Setelah aku selesai berbicara, Sakura mengangkat bahunya sedikit.
“Senpai, kamu jauh lebih memalukan dari yang aku kira.”
“Ya, tak perlu kukatakan.”
“Tetapi menurutku itu hal yang baik.”
Sakura jarang sekali menunjukkan emosinya secara terang-terangan, tetapi pada saat itu, senyum indah menghiasi bibirnya, seperti bunga yang sedang mekar penuh. Tanpa kusadari, jantungku berdebar kencang. Aku segera menyingkirkan perasaan itu.

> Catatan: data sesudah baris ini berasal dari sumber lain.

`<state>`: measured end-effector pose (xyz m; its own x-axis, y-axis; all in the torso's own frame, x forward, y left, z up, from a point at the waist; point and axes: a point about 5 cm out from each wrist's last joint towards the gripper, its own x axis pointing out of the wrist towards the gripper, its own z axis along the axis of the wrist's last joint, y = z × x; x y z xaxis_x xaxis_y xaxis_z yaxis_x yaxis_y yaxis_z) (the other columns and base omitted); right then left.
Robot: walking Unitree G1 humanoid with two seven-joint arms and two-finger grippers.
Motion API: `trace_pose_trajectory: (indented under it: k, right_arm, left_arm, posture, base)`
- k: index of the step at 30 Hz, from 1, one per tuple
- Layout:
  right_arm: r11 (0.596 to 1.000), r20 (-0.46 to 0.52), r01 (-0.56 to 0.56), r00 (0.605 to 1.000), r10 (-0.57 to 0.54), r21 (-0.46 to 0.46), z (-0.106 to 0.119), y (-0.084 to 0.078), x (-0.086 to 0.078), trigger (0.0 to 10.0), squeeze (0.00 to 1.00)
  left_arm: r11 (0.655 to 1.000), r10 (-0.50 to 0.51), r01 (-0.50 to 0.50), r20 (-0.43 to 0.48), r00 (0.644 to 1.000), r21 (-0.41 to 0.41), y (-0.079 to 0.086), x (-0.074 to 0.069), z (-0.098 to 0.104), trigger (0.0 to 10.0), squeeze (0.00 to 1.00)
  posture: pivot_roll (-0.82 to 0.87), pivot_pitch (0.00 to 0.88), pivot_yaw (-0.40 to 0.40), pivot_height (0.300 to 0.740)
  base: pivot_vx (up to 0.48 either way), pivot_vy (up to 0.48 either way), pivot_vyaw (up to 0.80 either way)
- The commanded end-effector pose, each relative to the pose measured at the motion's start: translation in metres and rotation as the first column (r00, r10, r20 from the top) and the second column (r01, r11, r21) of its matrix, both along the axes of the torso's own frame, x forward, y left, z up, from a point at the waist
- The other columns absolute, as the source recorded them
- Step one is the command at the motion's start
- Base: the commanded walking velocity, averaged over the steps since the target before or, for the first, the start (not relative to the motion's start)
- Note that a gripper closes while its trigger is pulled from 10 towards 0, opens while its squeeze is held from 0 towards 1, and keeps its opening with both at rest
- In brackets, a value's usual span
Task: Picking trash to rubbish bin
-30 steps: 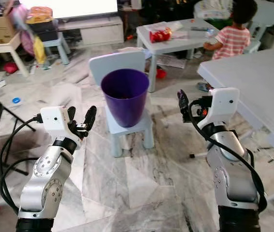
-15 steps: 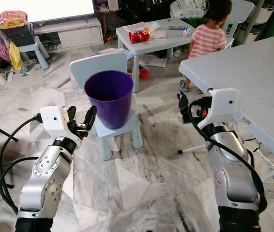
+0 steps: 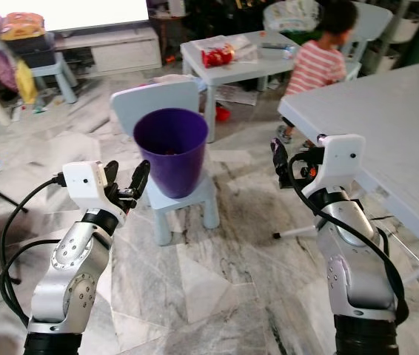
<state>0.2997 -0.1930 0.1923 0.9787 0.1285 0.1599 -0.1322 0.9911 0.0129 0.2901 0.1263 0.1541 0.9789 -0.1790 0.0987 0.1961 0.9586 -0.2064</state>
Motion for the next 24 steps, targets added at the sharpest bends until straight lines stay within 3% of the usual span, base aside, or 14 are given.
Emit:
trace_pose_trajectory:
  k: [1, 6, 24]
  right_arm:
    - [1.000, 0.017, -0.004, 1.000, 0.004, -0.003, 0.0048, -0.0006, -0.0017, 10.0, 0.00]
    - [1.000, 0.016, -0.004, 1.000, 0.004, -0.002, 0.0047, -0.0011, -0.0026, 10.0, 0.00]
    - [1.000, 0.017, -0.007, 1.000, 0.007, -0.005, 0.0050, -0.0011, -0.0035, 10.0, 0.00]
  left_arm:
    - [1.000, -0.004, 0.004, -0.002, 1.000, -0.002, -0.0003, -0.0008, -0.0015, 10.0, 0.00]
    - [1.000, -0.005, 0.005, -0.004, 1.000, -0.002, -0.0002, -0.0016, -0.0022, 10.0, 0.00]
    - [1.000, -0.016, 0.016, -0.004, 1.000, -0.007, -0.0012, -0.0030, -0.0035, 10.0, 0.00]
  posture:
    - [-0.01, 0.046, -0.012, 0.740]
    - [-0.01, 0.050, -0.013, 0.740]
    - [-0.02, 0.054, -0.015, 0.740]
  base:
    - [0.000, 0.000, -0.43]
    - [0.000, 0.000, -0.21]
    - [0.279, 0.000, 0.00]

Ekspresi Sakura berubah sedikit menyesal. “Jangan salah paham. Aku sangat menghormatimu, dan aku tidak mencoba bersaing dengan Arisu-senpai, Tamaki-senpai, atau siapa pun.”
“Oh, tidak usah khawatir,” jawabku sambil merasakan ketenanganku mulai hilang.
“Tapi…” kata Sakura dengan nada lebih serius, matanya terfokus padaku.
“Menurutku bagus juga kalau kamu begitu bersemangat tentang ini, senpai. Tapi di saat yang sama, aku tidak ingin ada di antara kita yang terlalu dekat denganmu.”
“Karena hatiku akan hancur jika kamu mati…?”
“Ya. Kau harus terbiasa melihat orang-orang sekarat di sekitarmu.”
Wajahku pasti menunjukkan kepahitanku, karena Sakura segera menunduk meminta maaf.
“Maaf, itu tidak sopan.”
“Tidak apa-apa. Senang sekali kamu peduli,” aku meyakinkannya.
“Ingatlah satu hal: semua orang berpikir seperti aku.”
“Setiap orang?”
“Semua orang yang kau selamatkan dari orc kemarin telah menyaksikan rekan-rekan mereka mati di sekitar mereka untuk waktu yang lama. Kami sudah terbiasa dengan orang-orang di sekitar kami yang mati—bahkan mungkin sampai pada titik di mana kami menganggap wajar untuk mati sendiri. Itulah sebabnya kami semakin khawatir tentangmu, senpai.”
Saat dia mengatakan itu, mata Sakura bertemu dengan mataku. Pandangannya tampak agak kosong.
Ah… Aku menarik napas dalam-dalam. Aku terhisap ke dalam mata itu dan tak bisa berkata apa-apa.